## WHAT YOU HAVE TO DO:
What is needed is an exact copy of the lines in the listing below, from the one with "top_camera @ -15" up to and including the one with "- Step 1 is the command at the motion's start", with no other lines.

== GIVEN INFORMATION

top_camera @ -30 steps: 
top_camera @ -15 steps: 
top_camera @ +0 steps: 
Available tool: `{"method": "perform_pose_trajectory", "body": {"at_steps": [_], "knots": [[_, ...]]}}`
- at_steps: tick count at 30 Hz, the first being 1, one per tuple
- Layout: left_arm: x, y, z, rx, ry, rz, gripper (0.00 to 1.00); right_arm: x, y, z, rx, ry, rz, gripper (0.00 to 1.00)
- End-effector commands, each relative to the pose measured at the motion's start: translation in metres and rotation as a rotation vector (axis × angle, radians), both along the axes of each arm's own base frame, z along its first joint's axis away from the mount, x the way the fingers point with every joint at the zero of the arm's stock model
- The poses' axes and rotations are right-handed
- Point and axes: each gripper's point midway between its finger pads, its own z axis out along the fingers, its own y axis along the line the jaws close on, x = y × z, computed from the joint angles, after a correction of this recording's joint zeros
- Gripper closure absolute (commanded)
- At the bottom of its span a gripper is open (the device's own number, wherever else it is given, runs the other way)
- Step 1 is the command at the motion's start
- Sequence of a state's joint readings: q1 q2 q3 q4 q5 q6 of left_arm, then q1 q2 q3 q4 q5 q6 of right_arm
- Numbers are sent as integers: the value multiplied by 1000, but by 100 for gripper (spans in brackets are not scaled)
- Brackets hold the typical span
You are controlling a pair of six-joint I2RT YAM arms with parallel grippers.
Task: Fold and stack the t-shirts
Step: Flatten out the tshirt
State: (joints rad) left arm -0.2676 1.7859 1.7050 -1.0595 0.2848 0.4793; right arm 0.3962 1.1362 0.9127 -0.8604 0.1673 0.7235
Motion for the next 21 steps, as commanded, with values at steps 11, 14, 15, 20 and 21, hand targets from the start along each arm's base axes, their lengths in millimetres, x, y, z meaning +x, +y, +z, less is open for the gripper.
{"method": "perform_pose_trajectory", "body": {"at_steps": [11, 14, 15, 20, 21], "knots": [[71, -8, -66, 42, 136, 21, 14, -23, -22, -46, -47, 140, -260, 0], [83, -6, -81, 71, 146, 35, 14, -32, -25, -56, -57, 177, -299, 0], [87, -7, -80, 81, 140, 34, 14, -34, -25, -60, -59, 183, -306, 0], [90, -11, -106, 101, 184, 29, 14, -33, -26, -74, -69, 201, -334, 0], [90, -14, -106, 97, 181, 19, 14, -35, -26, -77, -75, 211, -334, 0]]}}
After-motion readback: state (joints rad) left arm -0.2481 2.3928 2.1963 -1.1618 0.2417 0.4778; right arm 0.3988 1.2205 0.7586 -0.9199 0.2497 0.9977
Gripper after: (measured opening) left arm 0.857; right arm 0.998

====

## EXERCISE OUTPUT:
top_camera @ -15 steps: 
top_camera @ +0 steps: 
Available tool: `{"method": "perform_pose_trajectory", "body": {"at_steps": [_], "knots": [[_, ...]]}}`
- at_steps: tick count at 30 Hz, the first being 1, one per tuple
- Layout: left_arm: x, y, z, rx, ry, rz, gripper (0.00 to 1.00); right_arm: x, y, z, rx, ry, rz, gripper (0.00 to 1.00)
- End-effector commands, each relative to the pose measured at the motion's start: translation in metres and rotation as a rotation vector (axis × angle, radians), both along the axes of each arm's own base frame, z along its first joint's axis away from the mount, x the way the fingers point with every joint at the zero of the arm's stock model
- The poses' axes and rotations are right-handed
- Point and axes: each gripper's point midway between its finger pads, its own z axis out along the fingers, its own y axis along the line the jaws close on, x = y × z, computed from the joint angles, after a correction of this recording's joint zeros
- Gripper closure absolute (commanded)
- At the bottom of its span a gripper is open (the device's own number, wherever else it is given, runs the other way)
- Step 1 is the command at the motion's start

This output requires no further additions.